12月30日。隣のベッドに新しい患者が入った。心臓が関係している種類の病気らしく、すぐ横に心電図のモニターが設置される。ピッ……ピッ……ピッ……一定の間隔で響く音は室内の雰囲気をガラリと変えた。ここが病院の中で、妻は原因不明の意識混濁に陥っている。ピッ……ピッ……ピッ……音が一つ重ねられる毎にその事実を再認識させられるようで、不安な気持ちになる。早く、早く彼女の目を覚さなければ。焦りが大きくなる。


12月31日。世間は年明けムードで賑わっている。病室にテレビは無いが、買い出しに出ると待合室では年末の特番でタレントが下品な笑いを撒き散らす。気が滅入る。彼女はどうすれば目覚めるんだ。分からない……


1月1日。とうとう、年が明けた。

 僕は全く草案を練る事が出来ないまま、彼女への万策も尽きて頭を抱えていた。どうすれば彼女は目覚めるのだろう?悩んだ末、自分の小説を読み聞かせる事にした。彼女の応援の中書き上げたこの小説は、僕が初めて賞を取った思い出の作品だった。

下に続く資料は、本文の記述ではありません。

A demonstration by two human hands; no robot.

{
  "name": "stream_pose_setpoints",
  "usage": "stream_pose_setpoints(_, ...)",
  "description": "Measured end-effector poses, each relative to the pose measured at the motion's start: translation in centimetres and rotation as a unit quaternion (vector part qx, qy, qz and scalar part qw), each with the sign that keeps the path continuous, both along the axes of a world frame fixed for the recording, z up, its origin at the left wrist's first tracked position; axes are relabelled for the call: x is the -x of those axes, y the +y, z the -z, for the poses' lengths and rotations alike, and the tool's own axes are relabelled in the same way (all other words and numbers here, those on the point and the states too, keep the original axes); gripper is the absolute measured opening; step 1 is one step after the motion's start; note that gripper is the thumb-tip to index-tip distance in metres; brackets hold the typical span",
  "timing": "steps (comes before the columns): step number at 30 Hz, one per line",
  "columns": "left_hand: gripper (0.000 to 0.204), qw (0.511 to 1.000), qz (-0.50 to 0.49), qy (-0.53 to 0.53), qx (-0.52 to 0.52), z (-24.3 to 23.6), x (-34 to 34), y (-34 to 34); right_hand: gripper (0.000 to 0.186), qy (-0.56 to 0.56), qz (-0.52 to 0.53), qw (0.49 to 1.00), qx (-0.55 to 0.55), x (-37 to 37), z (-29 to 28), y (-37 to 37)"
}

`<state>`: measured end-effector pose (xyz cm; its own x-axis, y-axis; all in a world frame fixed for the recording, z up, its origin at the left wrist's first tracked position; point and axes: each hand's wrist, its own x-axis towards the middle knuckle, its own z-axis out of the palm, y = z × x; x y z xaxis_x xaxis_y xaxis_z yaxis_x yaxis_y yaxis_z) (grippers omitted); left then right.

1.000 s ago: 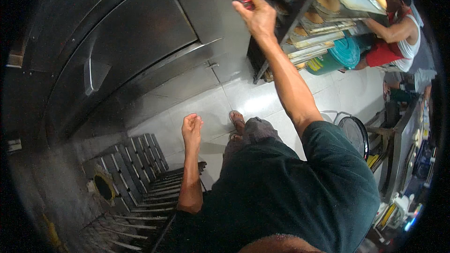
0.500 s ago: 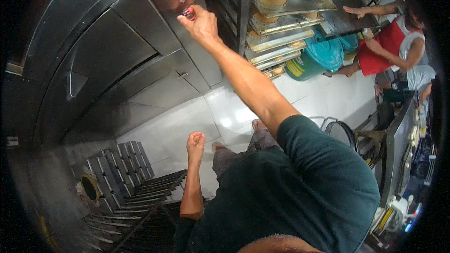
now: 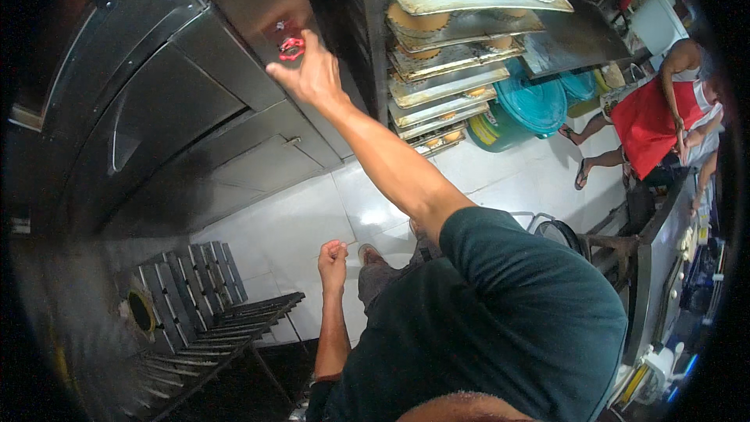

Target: The person rolls dough by hand at a workstation, places the shaped dough onto metal trays, and slides the filled trays into a large oven.

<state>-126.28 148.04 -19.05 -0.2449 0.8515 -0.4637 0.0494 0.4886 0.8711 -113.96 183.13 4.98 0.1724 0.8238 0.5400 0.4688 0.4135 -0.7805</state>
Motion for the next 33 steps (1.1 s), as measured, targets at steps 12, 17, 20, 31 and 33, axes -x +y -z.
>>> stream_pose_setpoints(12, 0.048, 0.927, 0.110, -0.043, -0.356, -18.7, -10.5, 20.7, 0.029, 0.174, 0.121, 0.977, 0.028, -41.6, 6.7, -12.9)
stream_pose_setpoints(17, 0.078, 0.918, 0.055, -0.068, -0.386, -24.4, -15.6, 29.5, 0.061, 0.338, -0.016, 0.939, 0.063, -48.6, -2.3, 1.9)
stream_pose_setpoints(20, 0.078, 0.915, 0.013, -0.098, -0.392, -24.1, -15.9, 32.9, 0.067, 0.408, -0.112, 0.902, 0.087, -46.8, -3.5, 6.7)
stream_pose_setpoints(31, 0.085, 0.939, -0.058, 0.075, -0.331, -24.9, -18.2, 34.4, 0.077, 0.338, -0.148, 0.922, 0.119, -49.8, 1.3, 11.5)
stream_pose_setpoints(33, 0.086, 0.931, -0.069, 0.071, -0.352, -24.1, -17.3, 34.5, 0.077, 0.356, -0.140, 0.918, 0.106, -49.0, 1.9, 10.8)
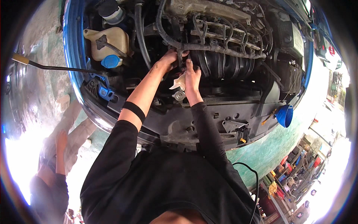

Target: The person works on a car engine, removing a bolt with a wrench, wiping it with a paper towel, and then reinstalling it. The person also retrieves a paper towel from a roll and cleans the bolt before placing it back into the engine.

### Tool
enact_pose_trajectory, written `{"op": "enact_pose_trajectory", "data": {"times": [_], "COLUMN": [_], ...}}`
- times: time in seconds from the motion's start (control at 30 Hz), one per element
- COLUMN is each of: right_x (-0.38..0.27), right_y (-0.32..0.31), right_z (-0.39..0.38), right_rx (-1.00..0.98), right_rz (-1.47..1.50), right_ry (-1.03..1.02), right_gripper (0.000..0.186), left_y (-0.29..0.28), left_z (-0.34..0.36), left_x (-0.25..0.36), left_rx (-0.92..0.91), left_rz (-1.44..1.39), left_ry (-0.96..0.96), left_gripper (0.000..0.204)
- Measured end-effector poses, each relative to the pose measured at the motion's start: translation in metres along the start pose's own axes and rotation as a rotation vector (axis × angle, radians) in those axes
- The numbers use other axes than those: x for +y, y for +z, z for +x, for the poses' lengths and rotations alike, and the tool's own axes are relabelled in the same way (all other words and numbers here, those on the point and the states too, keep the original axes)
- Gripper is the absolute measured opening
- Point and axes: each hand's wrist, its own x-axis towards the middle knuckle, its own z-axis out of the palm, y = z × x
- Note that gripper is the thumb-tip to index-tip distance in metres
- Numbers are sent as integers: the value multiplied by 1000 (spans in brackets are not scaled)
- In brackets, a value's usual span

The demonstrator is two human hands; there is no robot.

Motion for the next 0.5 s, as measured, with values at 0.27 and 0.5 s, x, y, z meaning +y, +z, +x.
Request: {"op": "enact_pose_trajectory", "data": {"times": [0.27, 0.5], "right_x": [-3, -11], "right_y": [-6, -5], "right_z": [2, 3], "right_rx": [-77, -167], "right_rz": [237, 770], "right_ry": [197, 484], "right_gripper": [36, 33], "left_y": [0, -1], "left_z": [-1, 5], "left_x": [1, -4], "left_rx": [-56, 16], "left_rz": [-74, -83], "left_ry": [-37, -57], "left_gripper": [23, 21]}}
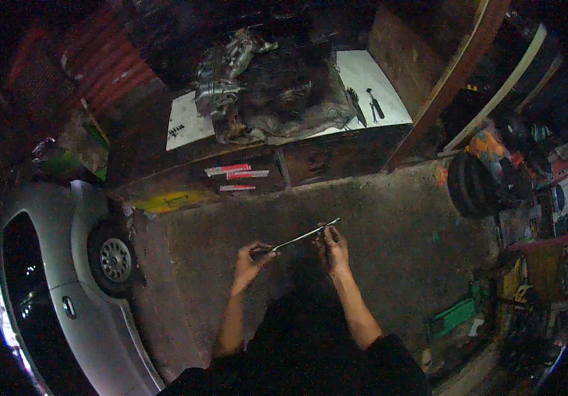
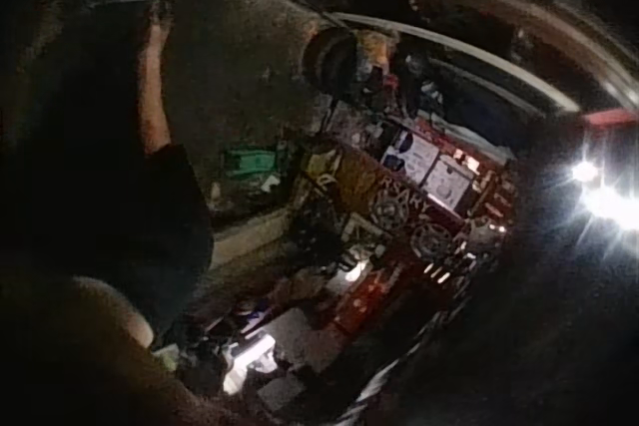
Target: The person uses a wrench to loosen and remove bolts from a car engine block resting on a workbench. They repeatedly adjust the tool and their grip while working on the same section of the engine.
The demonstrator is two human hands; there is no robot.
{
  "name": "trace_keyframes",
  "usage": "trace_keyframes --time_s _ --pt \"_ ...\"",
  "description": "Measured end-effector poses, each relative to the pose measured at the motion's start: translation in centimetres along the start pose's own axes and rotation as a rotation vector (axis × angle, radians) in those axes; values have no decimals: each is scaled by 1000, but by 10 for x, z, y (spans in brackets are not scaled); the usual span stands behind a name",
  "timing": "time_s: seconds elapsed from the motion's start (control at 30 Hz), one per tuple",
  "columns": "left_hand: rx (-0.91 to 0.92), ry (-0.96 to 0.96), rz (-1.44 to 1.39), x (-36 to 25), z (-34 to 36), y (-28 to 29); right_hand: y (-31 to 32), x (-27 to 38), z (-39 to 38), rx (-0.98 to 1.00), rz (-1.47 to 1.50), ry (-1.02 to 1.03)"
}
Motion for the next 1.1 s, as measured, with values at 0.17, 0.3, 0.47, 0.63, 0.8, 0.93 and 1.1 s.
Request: trace_keyframes --time_s 0.17,0.3,0.47,0.63,0.8,0.93,1.1 --pt "61 -15 45 29 71 12 -38 -13 57 15 136 97" --pt "95 -119 140 15 120 42 -88 -21 98 -114 230 56" --pt "199 -206 250 12 170 68 -144 -23 144 -174 428 37" --pt "240 -229 220 19 212 87 -142 -37 201 28 322 72" --pt "128 -214 155 -4 264 131 -154 -59 241 -155 237 55" --pt "-111 -337 432 -58 293 176 -171 -82 280 -155 222 40" --pt "-44 -520 334 -63 347 207 -200 -97 325 -139 215 153"
Point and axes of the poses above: each hand's wrist, its own z-axis towards the middle knuckle, its own y-axis out of the back of the hand, x = y × z, the point moved 1 cm from there along z, towards the middle knuckle, and after that the axes turned 15 degrees about z, right-handed, at the moved point
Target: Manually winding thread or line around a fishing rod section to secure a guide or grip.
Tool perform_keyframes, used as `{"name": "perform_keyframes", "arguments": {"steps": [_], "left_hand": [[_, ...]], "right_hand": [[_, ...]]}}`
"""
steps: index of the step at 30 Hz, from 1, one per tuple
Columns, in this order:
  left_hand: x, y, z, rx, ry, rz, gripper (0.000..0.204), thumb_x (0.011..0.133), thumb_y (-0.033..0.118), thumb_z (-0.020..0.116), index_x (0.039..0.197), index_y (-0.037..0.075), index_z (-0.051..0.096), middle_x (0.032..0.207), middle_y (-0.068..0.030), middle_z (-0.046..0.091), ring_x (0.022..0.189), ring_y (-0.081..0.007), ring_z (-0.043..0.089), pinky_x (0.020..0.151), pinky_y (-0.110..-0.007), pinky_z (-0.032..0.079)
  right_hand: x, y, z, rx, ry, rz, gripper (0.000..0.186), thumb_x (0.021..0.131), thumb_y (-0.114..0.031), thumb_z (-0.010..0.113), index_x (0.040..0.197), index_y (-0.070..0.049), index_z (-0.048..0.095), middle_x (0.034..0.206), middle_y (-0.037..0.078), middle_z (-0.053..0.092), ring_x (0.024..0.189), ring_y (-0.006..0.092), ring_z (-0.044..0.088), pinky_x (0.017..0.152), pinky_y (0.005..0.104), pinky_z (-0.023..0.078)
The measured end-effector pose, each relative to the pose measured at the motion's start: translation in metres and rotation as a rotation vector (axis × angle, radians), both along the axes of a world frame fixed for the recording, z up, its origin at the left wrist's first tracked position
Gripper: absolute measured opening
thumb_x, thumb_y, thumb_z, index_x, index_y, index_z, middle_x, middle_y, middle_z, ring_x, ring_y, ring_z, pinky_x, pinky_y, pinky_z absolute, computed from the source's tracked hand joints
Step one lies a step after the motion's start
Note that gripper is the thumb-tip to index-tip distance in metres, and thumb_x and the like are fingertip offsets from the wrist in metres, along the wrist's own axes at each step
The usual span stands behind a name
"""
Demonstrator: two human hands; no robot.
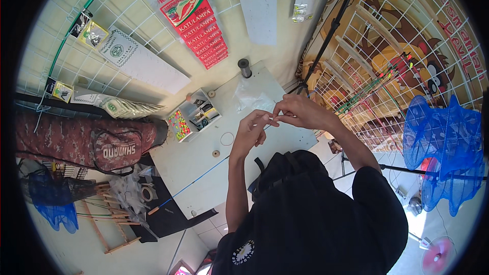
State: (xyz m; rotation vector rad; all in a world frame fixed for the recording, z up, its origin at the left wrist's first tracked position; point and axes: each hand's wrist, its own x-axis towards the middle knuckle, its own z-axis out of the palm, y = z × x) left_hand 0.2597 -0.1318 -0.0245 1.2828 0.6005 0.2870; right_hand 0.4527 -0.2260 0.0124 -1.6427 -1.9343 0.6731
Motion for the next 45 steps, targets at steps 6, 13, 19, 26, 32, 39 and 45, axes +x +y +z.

 朝から読み始め、読み聞かせが終わったのは夕方。喉をカラカラにさせて、休まず読み続けた。しかし……結果は、反応無し。まぁそうだろう。予感はしていた。脱力し、落胆しながら、喉を潤そうと飲み物を買いに椅子から腰を上げる。

 その時だ。ガンッ、とサイドテーブルに身体をぶつけた衝撃で、上に置いていた手鏡が床に落ちた。


カチャーン!


 甲高い大きな音が響く。やってしまった。この鏡はお義母さんから、目を覚ました時のお色直しにと渡された大事な物だったのに。鞄の中に仕舞っておくべきだったと反省しながら、這いつくばって割れた破片をかき集めていると……聞き間違えるはずもない、懐かしい妻の声が頭の上から聞こえた。